_Task to carry out_. Check each line of the listing, and copy it if it contains the word "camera".

_Material to process_.
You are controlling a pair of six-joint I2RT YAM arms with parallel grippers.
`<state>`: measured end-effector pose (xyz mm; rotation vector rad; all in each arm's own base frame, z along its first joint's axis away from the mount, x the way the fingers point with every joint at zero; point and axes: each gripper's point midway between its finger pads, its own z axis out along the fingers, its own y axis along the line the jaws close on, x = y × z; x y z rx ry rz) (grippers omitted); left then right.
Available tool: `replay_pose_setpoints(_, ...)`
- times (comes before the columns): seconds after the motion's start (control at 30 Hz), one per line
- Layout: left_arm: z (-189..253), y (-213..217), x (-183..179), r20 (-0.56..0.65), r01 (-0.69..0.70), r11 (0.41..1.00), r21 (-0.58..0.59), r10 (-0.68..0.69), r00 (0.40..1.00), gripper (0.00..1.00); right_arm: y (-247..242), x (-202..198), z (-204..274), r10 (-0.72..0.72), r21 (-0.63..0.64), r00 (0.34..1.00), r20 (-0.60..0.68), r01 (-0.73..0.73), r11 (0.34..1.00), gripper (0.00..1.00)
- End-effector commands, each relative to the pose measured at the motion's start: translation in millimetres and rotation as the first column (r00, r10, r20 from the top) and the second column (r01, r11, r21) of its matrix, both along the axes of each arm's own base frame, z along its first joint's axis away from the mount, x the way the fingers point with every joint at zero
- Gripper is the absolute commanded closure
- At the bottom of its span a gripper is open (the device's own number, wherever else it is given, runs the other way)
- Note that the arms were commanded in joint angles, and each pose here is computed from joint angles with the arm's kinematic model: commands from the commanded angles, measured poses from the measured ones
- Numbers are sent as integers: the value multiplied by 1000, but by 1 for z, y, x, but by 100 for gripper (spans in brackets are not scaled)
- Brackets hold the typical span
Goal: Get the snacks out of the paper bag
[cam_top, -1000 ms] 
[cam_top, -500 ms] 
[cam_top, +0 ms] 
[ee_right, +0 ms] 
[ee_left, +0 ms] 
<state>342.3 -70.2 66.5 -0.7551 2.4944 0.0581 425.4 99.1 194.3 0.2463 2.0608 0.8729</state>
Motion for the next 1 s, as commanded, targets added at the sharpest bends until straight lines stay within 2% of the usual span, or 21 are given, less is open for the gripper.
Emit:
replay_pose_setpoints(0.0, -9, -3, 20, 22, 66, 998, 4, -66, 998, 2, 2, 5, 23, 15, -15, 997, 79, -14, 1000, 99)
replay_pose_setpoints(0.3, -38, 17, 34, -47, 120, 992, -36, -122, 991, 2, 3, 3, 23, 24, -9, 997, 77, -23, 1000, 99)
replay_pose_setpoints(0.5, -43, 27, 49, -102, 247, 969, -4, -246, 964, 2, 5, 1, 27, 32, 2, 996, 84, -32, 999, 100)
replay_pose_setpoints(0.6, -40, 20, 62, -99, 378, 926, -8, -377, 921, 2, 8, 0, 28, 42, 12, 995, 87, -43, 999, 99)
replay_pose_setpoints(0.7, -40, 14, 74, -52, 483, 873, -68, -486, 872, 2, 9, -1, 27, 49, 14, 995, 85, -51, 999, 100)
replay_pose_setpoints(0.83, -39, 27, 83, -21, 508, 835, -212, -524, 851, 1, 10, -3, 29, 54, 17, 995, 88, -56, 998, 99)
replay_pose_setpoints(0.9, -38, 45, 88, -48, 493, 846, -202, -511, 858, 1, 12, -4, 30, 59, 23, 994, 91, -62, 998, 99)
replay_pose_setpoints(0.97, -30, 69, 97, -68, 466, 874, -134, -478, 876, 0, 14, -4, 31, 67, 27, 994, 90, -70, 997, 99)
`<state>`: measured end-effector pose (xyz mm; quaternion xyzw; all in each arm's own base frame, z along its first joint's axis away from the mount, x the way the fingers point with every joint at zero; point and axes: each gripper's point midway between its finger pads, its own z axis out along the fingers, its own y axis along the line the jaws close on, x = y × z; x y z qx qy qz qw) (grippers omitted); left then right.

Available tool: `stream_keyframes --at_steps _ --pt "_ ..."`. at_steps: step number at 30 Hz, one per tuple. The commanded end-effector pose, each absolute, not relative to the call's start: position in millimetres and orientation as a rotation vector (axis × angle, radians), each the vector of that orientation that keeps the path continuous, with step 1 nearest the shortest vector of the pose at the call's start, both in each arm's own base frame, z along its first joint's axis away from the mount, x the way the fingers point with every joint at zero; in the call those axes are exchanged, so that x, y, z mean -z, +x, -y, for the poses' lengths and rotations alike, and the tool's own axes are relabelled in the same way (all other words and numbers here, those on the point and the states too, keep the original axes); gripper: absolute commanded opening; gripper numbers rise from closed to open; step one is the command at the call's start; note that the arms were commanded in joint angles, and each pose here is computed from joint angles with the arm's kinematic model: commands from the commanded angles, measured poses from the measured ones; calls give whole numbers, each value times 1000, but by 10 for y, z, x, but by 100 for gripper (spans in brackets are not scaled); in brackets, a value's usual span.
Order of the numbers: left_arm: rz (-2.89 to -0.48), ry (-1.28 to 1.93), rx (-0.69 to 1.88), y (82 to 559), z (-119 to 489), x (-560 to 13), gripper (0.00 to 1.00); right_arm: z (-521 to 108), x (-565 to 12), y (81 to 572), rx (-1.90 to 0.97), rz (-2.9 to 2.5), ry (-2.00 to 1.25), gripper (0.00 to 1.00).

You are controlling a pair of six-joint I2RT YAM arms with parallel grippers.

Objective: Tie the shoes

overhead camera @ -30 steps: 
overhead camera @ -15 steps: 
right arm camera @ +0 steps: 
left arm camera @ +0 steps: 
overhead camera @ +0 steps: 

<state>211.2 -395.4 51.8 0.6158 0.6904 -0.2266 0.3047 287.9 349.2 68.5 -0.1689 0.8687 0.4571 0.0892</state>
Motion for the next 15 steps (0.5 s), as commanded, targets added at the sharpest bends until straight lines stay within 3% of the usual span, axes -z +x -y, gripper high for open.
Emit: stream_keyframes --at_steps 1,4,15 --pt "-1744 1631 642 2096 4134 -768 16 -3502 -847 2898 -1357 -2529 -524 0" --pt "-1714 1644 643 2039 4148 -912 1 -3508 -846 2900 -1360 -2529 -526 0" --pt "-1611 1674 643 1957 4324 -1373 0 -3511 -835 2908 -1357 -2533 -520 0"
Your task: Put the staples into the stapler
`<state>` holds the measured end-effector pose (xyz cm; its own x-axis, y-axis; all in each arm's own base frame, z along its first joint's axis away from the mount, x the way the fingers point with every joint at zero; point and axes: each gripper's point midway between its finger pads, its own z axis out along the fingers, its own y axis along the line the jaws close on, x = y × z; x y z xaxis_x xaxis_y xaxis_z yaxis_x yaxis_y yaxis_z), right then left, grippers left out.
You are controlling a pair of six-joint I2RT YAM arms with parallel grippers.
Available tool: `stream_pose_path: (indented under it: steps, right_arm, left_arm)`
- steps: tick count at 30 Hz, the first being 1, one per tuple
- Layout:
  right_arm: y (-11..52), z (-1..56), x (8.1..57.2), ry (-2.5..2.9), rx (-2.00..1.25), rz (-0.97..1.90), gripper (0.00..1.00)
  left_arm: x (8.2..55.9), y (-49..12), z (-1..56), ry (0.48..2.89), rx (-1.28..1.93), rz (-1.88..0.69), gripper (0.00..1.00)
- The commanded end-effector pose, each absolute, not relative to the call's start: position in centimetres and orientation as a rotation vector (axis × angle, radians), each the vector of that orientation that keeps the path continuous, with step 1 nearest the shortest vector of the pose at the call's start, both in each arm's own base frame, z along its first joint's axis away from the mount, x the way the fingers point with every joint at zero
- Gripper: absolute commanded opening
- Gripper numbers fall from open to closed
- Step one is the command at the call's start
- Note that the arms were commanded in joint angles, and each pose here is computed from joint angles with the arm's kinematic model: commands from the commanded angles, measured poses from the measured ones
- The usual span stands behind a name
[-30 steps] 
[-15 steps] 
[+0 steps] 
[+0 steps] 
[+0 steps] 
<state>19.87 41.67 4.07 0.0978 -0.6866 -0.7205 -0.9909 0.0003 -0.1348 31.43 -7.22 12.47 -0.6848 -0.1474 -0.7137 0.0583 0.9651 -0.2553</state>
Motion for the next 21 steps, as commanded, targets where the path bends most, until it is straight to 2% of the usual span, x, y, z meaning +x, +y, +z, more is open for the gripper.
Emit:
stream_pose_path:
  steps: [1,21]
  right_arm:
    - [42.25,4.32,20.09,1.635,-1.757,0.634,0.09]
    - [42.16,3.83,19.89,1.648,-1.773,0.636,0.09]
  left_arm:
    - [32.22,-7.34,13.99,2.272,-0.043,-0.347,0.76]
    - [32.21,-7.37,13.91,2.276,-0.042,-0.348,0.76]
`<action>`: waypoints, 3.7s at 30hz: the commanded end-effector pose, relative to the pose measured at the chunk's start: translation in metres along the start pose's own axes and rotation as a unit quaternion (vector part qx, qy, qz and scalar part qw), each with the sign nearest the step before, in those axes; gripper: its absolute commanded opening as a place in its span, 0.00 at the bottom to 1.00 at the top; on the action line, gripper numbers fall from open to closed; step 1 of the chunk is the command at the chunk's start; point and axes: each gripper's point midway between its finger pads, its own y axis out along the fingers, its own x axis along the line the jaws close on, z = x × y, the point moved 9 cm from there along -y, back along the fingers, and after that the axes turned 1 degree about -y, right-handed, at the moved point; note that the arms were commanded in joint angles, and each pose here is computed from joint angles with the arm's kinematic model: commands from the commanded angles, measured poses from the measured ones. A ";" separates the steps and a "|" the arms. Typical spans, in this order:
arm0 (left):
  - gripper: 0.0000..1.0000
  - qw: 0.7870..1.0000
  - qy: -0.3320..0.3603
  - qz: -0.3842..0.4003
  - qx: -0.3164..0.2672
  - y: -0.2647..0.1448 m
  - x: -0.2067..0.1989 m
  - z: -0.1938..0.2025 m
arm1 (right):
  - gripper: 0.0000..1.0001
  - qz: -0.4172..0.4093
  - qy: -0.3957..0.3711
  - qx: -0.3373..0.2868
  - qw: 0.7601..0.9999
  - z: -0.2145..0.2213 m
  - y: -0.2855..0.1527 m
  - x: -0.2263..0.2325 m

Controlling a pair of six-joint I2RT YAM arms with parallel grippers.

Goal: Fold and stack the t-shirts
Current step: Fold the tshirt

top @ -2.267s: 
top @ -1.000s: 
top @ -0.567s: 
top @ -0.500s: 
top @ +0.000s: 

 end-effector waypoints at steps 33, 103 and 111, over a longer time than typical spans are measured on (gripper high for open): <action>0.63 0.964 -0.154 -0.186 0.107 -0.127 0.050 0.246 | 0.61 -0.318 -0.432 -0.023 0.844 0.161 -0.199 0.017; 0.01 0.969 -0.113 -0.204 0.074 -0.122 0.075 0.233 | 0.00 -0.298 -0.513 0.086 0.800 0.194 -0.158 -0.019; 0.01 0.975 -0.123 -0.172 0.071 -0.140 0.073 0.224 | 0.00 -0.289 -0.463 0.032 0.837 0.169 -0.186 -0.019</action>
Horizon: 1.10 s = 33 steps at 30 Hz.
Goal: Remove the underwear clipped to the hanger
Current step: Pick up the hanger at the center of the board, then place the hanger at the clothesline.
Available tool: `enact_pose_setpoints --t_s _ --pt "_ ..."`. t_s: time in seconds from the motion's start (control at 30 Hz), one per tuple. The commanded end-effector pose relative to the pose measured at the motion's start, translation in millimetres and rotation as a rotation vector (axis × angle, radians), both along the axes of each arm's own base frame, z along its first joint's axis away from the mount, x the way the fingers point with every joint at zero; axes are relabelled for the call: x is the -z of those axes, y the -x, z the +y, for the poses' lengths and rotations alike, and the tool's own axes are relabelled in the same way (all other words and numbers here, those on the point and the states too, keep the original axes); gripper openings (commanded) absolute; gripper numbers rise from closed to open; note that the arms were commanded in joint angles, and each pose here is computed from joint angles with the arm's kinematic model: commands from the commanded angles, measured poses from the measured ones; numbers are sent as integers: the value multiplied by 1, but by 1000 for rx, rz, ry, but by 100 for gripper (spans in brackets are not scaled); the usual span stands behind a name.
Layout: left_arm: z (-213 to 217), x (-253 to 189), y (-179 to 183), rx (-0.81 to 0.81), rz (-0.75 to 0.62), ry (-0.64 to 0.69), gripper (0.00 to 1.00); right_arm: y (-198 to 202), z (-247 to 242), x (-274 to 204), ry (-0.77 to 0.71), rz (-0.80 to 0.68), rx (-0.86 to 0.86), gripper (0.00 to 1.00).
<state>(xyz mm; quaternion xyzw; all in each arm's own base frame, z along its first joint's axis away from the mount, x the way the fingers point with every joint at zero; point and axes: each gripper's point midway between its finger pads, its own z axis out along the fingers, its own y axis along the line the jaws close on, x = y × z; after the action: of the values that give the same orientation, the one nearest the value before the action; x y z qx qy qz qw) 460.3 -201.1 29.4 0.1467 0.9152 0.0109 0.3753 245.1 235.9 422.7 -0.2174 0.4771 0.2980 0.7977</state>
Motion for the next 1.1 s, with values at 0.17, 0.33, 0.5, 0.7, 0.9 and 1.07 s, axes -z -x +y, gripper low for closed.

_Finished exercise_.
overhead camera @ -30 steps: 
overhead camera @ -15 steps: 
right arm camera @ +0 steps: 
left arm camera @ +0 steps: 
overhead camera @ +0 steps: 

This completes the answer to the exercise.